TO DO
Return exactly the listing's lines, from its first line to the line holding "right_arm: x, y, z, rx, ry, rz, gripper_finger", ends included.

★ ★ ★ ★ ★ ★ ★

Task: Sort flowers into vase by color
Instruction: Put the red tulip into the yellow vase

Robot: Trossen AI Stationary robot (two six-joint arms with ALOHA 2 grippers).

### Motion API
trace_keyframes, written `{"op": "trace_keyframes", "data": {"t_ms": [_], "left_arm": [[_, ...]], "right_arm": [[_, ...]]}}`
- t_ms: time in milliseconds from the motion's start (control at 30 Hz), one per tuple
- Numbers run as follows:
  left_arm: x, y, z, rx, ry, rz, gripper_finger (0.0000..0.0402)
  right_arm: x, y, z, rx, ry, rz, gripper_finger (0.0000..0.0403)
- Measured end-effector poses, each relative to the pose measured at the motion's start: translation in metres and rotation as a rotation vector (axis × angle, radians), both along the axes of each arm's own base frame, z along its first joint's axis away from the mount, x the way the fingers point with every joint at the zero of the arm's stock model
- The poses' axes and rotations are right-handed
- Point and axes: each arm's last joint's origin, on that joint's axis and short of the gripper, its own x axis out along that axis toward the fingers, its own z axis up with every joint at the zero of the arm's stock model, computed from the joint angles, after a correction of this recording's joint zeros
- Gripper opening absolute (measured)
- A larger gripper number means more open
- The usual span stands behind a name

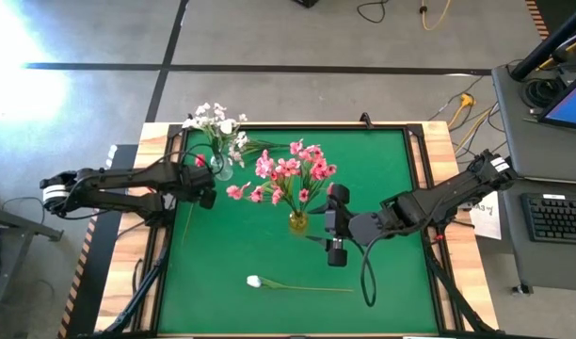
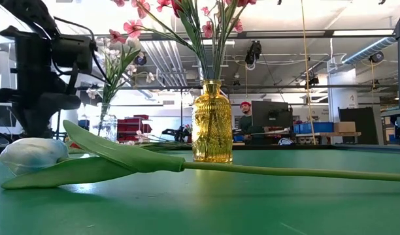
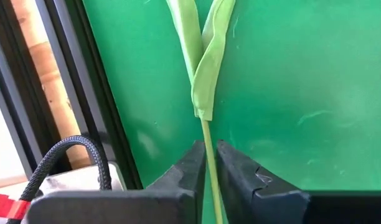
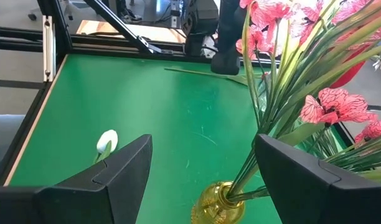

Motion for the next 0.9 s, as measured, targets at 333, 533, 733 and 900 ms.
{"op": "trace_keyframes", "data": {"t_ms": [333,533,733,900], "left_arm": [[0.001,0.001,-0.01,0.018,-0.034,0.007,0.0082],[0.003,0.002,-0.011,0.04,-0.015,-0.004,0.0086],[0.006,0.003,-0.014,0.047,-0.012,-0.005,0.0084],[0.008,0.004,-0.017,0.047,0.005,-0.005,0.0084]], "right_arm": [[0.0,0.0,0.0,-0.003,0.0,0.001,0.0276],[0.0,0.0,0.0,-0.003,0.0,0.001,0.0276],[0.0,0.0,0.0,-0.003,0.001,0.001,0.0276],[0.0,0.0,0.0,-0.004,0.005,0.001,0.0276]]}}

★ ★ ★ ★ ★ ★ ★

RESPONSE AREA
Task: Sort flowers into vase by color
Instruction: Put the red tulip into the yellow vase

Robot: Trossen AI Stationary robot (two six-joint arms with ALOHA 2 grippers).

### Motion API
trace_keyframes, written `{"op": "trace_keyframes", "data": {"t_ms": [_], "left_arm": [[_, ...]], "right_arm": [[_, ...]]}}`
- t_ms: time in milliseconds from the motion's start (control at 30 Hz), one per tuple
- Numbers run as follows:
  left_arm: x, y, z, rx, ry, rz, gripper_finger (0.0000..0.0402)
  right_arm: x, y, z, rx, ry, rz, gripper_finger (0.0000..0.0403)

This concludes the response.